North Shore Animal League

North Shore Animal League’s website is impressively up-to-date. I saw almost all of these dogs at the shelter. I spent an hour with Thelma. She was very shy and scared, much like Alfred was when we got him from the shelter. However, after an hour, she still seemed indifferent to me and wanted nothing more than to return to her cage. A dog like that would likely become fiercely loyal after the first night (and meal) spent at my apartment. I got cold feet because I have an appointment tomorrow afternoon, which would only take about three hours, but I would want to spend the first few days at home with a dog like that and get her acclimated.

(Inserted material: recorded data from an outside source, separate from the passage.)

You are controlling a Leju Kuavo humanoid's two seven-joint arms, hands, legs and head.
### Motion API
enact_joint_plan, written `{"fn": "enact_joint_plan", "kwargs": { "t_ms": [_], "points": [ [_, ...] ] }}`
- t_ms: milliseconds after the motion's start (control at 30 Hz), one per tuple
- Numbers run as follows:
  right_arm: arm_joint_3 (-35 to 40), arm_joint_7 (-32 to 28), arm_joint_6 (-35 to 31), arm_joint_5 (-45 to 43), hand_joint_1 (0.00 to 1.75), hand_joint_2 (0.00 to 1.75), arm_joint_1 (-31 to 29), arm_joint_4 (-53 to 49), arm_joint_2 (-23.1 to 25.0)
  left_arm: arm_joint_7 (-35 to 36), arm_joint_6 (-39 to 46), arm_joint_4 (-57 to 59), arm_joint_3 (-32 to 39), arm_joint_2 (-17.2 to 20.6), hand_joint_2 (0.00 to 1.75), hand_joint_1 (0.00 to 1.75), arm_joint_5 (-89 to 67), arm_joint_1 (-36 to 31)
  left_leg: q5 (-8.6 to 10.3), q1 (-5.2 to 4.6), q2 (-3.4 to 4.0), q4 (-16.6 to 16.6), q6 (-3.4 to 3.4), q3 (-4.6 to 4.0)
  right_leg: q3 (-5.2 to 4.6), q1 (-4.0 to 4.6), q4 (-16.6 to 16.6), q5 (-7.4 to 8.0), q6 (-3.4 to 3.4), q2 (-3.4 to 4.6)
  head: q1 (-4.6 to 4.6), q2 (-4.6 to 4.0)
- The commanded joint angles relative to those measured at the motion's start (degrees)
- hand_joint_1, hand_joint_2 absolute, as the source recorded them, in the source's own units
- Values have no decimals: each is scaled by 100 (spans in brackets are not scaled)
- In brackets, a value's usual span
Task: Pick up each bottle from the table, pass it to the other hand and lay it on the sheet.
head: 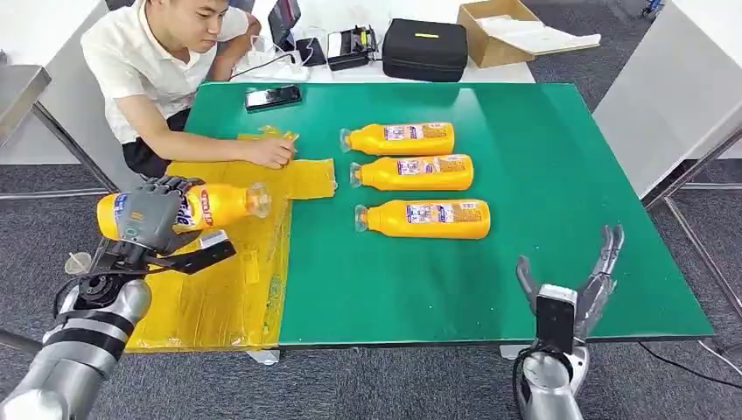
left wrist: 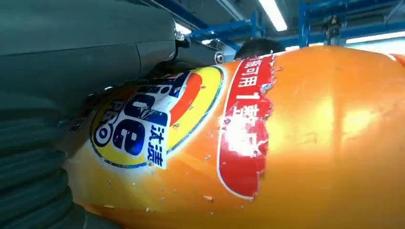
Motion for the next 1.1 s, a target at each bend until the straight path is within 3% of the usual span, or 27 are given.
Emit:
{"fn": "enact_joint_plan", "kwargs": {
  "t_ms": [33, 233, 333, 500, 800, 867, 900, 933, 967, 1100],
  "points": [
    [41, 6, -481, -1, 0, 175, -24, -24, -3, 27, 8, 765, -331, 98, 175, 175, -15, -460, -10, 6, 2, 4, -1, 18, 23, 10, 0, -10, -20, -6, 0, 0],
    [599, 6, -481, -318, 0, 175, -242, 314, -190, -61, -221, 1633, -509, -366, 175, 175, -29, -553, -10, 6, 3, 2, 0, 28, 32, 11, -4, -9, -23, -5, 0, 0],
    [741, 6, -386, -412, 0, 175, -318, 473, -261, 258, -380, 2062, -777, -492, 175, 175, -362, -730, -8, 4, 4, -2, 2, 29, 33, 9, -7, -7, -19, -4, 0, 0],
    [929, 6, -211, -524, 0, 175, -450, 680, -264, -42, -1078, 2512, -251, -873, 175, 175, 481, -791, -11, 9, -6, 4, 2, 25, 36, 13, -7, -9, -20, -10, 0, 0],
    [981, 6, -140, -630, 0, 175, -385, 672, -293, -197, -1350, 2491, -163, -1014, 175, 171, 773, -592, -14, 3, -1, 0, 1, 31, 38, 8, -6, -12, -21, -2, 0, 0],
    [998, 6, -155, -619, 0, 175, -375, 686, -316, -119, -1305, 2492, -221, -1024, 175, 154, 717, -533, -17, 6, 5, 1, 1, 38, 45, 12, -7, -12, -24, 3, 0, 0],
    [1003, 6, -159, -624, 0, 175, -375, 696, -326, -71, -1324, 2527, -272, -1029, 175, 113, 672, -510, -11, 3, 0, -4, 2, 30, 39, 9, -10, -8, -18, 0, 0, 0],
    [1003, 6, -159, -624, 0, 175, -375, 696, -326, -71, -1324, 2527, -272, -1029, 175, 16, 672, -510, -6, 1, -3, -4, 2, 19, 26, 5, -8, -4, -12, 0, 0, 0],
    [1007, 6, -171, -620, 0, 175, -384, 713, -336, 11, -1364, 2584, -286, -1048, 175, 0, 666, -495, -11, 3, 3, -3, 2, 28, 36, 8, -9, -7, -18, 3, 0, 0],
    [1015, 6, -155, -620, 0, 175, -402, 725, -343, 44, -1818, 2703, -314, -1050, 175, 0, 725, -626, -14, 4, 6, -1, 1, 34, 43, 10, -8, -9, -22, 6, 0, 0]
  ]
}}
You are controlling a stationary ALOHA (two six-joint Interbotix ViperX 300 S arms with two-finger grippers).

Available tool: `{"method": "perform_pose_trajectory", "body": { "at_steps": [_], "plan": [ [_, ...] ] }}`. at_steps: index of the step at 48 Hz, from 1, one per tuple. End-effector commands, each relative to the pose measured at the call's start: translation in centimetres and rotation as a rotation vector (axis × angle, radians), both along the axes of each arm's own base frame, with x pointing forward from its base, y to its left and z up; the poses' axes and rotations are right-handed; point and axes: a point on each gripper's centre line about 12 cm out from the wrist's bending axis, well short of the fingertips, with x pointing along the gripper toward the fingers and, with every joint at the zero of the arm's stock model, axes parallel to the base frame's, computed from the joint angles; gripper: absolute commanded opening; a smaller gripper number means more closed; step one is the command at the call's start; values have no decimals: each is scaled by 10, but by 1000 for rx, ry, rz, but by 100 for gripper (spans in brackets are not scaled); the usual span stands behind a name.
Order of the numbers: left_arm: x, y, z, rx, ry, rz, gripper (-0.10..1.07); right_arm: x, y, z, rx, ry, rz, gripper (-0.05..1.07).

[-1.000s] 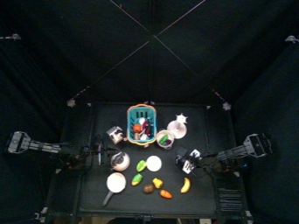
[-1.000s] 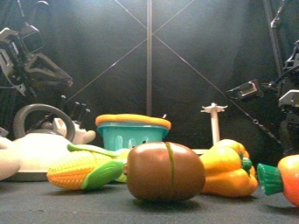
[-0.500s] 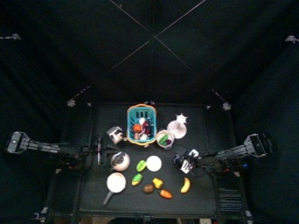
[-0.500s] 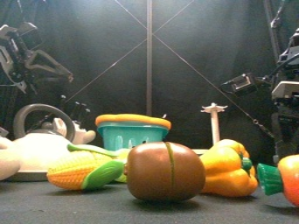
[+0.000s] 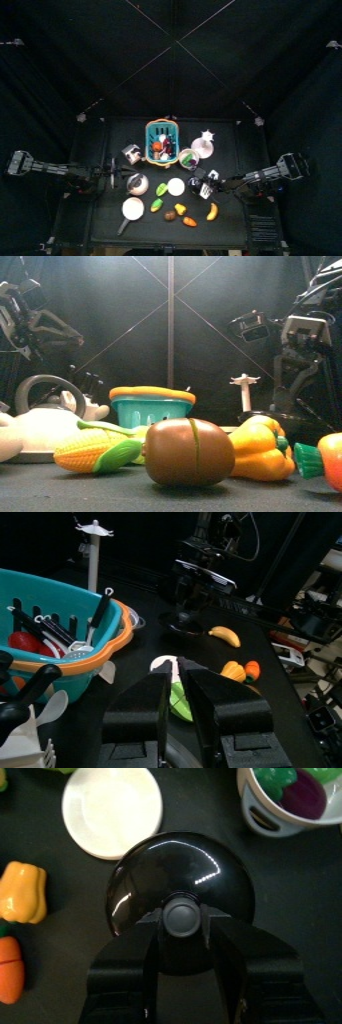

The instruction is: Grab pot lid and place onto pan

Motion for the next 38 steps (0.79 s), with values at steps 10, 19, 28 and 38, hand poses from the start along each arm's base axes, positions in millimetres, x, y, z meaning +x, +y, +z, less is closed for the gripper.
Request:
{"method": "perform_pose_trajectory", "body": {
  "at_steps": [10,19,28,38],
  "plan": [
    [4,0,9,7,-30,2,59,35,7,20,-28,-70,42,61],
    [4,0,9,4,-29,1,59,43,8,24,-41,-84,51,61],
    [5,-2,10,15,-30,-12,59,52,8,31,-65,-112,74,61],
    [6,-4,13,27,-40,-27,59,71,9,36,-106,-150,117,61]
  ]
}}
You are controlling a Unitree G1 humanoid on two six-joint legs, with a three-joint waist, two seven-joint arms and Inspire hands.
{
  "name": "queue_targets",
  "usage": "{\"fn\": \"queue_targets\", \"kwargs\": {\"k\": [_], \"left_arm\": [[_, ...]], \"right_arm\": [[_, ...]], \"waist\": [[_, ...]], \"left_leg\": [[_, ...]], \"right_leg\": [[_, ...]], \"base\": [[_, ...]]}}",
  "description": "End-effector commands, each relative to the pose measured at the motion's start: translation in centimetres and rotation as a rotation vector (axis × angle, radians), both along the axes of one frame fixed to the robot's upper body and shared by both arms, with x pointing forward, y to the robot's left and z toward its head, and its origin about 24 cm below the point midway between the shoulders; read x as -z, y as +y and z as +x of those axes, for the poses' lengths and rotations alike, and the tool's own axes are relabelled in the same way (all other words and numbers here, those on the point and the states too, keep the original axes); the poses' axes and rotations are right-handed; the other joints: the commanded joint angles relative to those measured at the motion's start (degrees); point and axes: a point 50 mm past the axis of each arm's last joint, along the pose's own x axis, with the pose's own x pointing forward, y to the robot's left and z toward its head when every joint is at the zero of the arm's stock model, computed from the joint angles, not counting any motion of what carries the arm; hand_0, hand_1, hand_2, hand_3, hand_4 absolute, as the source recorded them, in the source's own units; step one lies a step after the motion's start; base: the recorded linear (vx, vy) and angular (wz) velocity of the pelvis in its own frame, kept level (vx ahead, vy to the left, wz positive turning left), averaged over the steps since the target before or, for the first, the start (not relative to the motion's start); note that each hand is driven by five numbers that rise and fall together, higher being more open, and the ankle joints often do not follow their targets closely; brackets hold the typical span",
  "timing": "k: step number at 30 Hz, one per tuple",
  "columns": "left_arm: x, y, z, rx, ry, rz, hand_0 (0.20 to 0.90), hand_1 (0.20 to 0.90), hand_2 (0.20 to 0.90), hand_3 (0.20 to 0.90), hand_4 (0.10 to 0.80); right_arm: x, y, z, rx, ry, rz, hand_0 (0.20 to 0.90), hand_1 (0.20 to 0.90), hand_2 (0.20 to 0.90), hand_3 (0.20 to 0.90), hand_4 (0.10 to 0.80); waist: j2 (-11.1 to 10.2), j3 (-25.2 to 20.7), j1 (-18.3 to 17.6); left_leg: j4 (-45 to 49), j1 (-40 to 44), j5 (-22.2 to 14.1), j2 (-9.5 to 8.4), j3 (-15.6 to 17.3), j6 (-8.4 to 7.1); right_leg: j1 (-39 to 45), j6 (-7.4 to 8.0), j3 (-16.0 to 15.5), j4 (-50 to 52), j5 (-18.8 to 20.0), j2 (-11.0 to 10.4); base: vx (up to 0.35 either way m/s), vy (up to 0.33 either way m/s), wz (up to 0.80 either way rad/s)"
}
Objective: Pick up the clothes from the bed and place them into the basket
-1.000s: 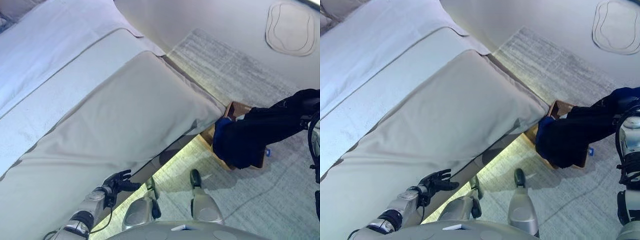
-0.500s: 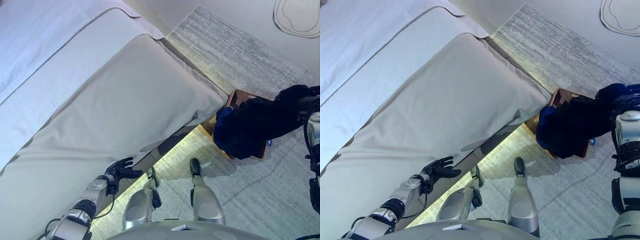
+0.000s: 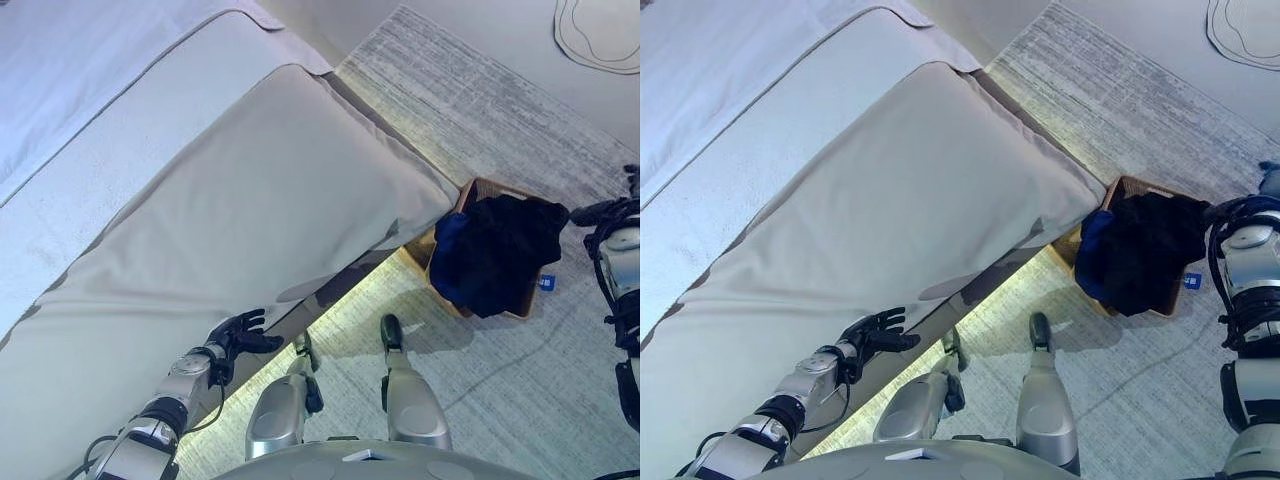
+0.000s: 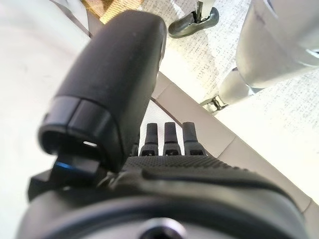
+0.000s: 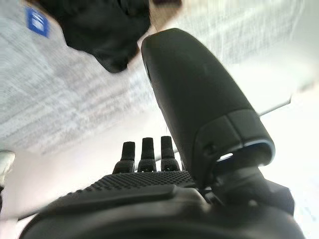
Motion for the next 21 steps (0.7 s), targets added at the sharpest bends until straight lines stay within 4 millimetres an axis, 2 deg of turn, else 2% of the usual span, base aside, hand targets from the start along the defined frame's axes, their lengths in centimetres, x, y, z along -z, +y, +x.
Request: {"fn": "queue_targets", "kwargs": {"k": [1, 2, 4, 5, 7, 11, 15, 21], "left_arm": [[0.6, 2.2, -1.9, -0.035, 0.046, 0.042, 0.900, 0.900, 0.900, 0.900, 0.800], [0.7, 2.2, -2.0, -0.036, 0.051, 0.043, 0.900, 0.900, 0.900, 0.900, 0.800], [1.1, 2.1, -2.6, -0.051, 0.071, 0.042, 0.900, 0.900, 0.900, 0.900, 0.800], [1.2, 2.1, -3.0, -0.053, 0.081, 0.041, 0.900, 0.900, 0.900, 0.900, 0.800], [1.9, 2.1, -4.1, -0.065, 0.116, 0.043, 0.900, 0.900, 0.900, 0.900, 0.800], [3.5, 1.8, -6.7, -0.071, 0.194, 0.056, 0.900, 0.900, 0.900, 0.900, 0.800], [4.4, 1.5, -8.3, -0.045, 0.253, 0.085, 0.900, 0.900, 0.900, 0.900, 0.800], [4.8, 1.5, -9.3, -0.025, 0.317, 0.065, 0.900, 0.900, 0.900, 0.900, 0.800]], "right_arm": [[0.6, 0.4, -0.4, -0.093, 0.004, -0.039, 0.900, 0.900, 0.900, 0.900, 0.800], [2.1, 1.0, -0.6, -0.117, 0.019, 0.006, 0.900, 0.900, 0.900, 0.900, 0.800], [7.2, 3.3, -1.8, -0.198, 0.071, 0.188, 0.900, 0.900, 0.900, 0.900, 0.800], [8.8, 4.0, -2.6, -0.214, 0.084, 0.238, 0.900, 0.900, 0.900, 0.900, 0.800], [13.7, 6.3, -5.0, -0.240, 0.115, 0.433, 0.900, 0.900, 0.900, 0.900, 0.800], [21.2, 10.3, -10.1, -0.179, 0.207, 0.657, 0.900, 0.900, 0.900, 0.900, 0.800], [25.6, 13.5, -14.1, -0.163, 0.391, 0.732, 0.900, 0.900, 0.900, 0.900, 0.800], [27.9, 14.7, -17.5, -0.162, 0.633, 0.764, 0.900, 0.900, 0.900, 0.900, 0.800]], "waist": [[-4.2, -5.2, 0.1], [-4.4, -5.5, 0.0], [-5.0, -6.4, -0.2], [-5.2, -6.8, -0.2], [-5.7, -8.3, -0.4], [-6.3, -11.5, -0.5], [-6.3, -14.1, 0.0], [-6.2, -15.7, 1.0]], "left_leg": [[1.7, 1.5, -8.0, -3.55, -3.1, -0.21], [1.5, 1.9, -8.0, -3.49, -3.0, -0.23], [1.1, 3.1, -8.1, -3.55, -3.1, -0.10], [1.0, 3.5, -8.1, -3.55, -3.1, -0.03], [0.9, 5.0, -8.6, -3.56, -3.0, 0.20], [0.9, 8.2, -9.6, -3.70, -2.4, 0.80], [0.5, 11.0, -10.5, -4.04, -2.5, 1.64], [0.1, 12.8, -11.2, -4.81, -3.9, 2.66]], "right_leg": [[-1.8, -2.22, -7.1, 2.2, -4.2, 2.1], [-1.5, -2.18, -7.2, 2.1, -4.2, 2.1], [-0.1, -2.04, -7.4, 1.8, -4.2, 2.0], [0.3, -2.00, -7.5, 1.8, -4.3, 2.0], [1.8, -1.92, -7.7, 1.8, -4.6, 1.9], [5.1, -2.02, -8.0, 1.7, -5.3, 2.1], [8.3, -2.12, -7.9, 1.7, -6.2, 2.3], [10.4, -2.01, -7.9, 2.3, -7.1, 2.4]], "base": [[0.033, 0.046, 0.04], [0.057, 0.065, 0.03], [0.091, 0.076, 0.03], [0.105, 0.103, 0.03], [0.132, 0.125, 0.04], [0.173, 0.148, 0.07], [0.136, 0.172, 0.01], [0.060, 0.130, 0.03]]}}
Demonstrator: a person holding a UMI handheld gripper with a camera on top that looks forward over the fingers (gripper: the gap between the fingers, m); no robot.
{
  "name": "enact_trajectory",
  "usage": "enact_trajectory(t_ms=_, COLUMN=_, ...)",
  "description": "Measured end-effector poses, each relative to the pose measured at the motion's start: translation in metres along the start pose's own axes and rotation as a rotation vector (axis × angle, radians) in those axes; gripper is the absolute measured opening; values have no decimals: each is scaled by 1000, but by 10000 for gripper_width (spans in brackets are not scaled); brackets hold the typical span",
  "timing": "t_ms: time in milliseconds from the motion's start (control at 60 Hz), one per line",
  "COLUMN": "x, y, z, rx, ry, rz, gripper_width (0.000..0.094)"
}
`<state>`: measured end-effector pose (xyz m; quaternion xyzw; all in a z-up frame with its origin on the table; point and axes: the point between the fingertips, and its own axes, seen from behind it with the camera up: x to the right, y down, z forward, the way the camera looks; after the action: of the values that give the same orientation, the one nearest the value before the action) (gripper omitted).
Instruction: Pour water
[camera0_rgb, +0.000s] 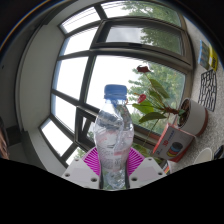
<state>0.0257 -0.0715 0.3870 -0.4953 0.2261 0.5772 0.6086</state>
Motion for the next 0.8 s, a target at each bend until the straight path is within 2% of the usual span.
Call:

Plus, adopting a dog is like buying a home or a car in that you don’t want to just snatch up the first one you see.

I didn’t spend time with Samson, but, in his cage, his demeanor reminded me of the quiet nobility of K.C., the dog my grandparents had while I was growing up. Same black and white coloring, to boot.

So, the search continues. There’s a pet adoption event in Astoria next Saturday that I’ll probably go to, and I’ll likely return to North Shore the following weekend.

I know that I have about 30 loyal readers by now, all of them friends, so I expect your help. Leave a comment or e-mail me.

Finally, I want to say a few good words about the North Shore Animal League. My family has adopted two dogs from the shelter, each an integral and long-standing member of the family. The first was Sophie, a sweet, energetic Corgie-mix that my parents adopted when I was still in diapers. I grew up with Sophie, who was my oldest and best friend when she died 17 years later. Below, at top-left, is a picture of a visit upstate, when we were both pups. My grandparents had a working farm at the time, which included a small herd of goats. Still a nipper, Sophie immediately herded them into a circle, but she had no clue what to do with them once in the circle. Natural instinct is an amazing thing. Top-right, is a pic of the two of us when she was much older.


Me and Sophie, both pups.

My oldest best friend.
Me and Alfred
Alfred, pretty much as he looks today (I’m not quite as baby-faced).

Alfred, as a high-flying puppy.

A year or two after Sophie passed away, we got Alfie from the same shelter. He is the sweetest, most gentle dog I have ever known, even if he is a bit of a cry-baby weenie. (Above, top-right, is Alfie before he was fully grown, still possessing the energy of a puppy. Top-left is, more of less, what he looks like today.)

North Shore rescued Alfie from a shelter down south that was preparing to euthanize him. North Shore is a no-kill shelter. The staff and volunteers are gentle, caring and knowledgeable. It’s a shelter that deserves your support.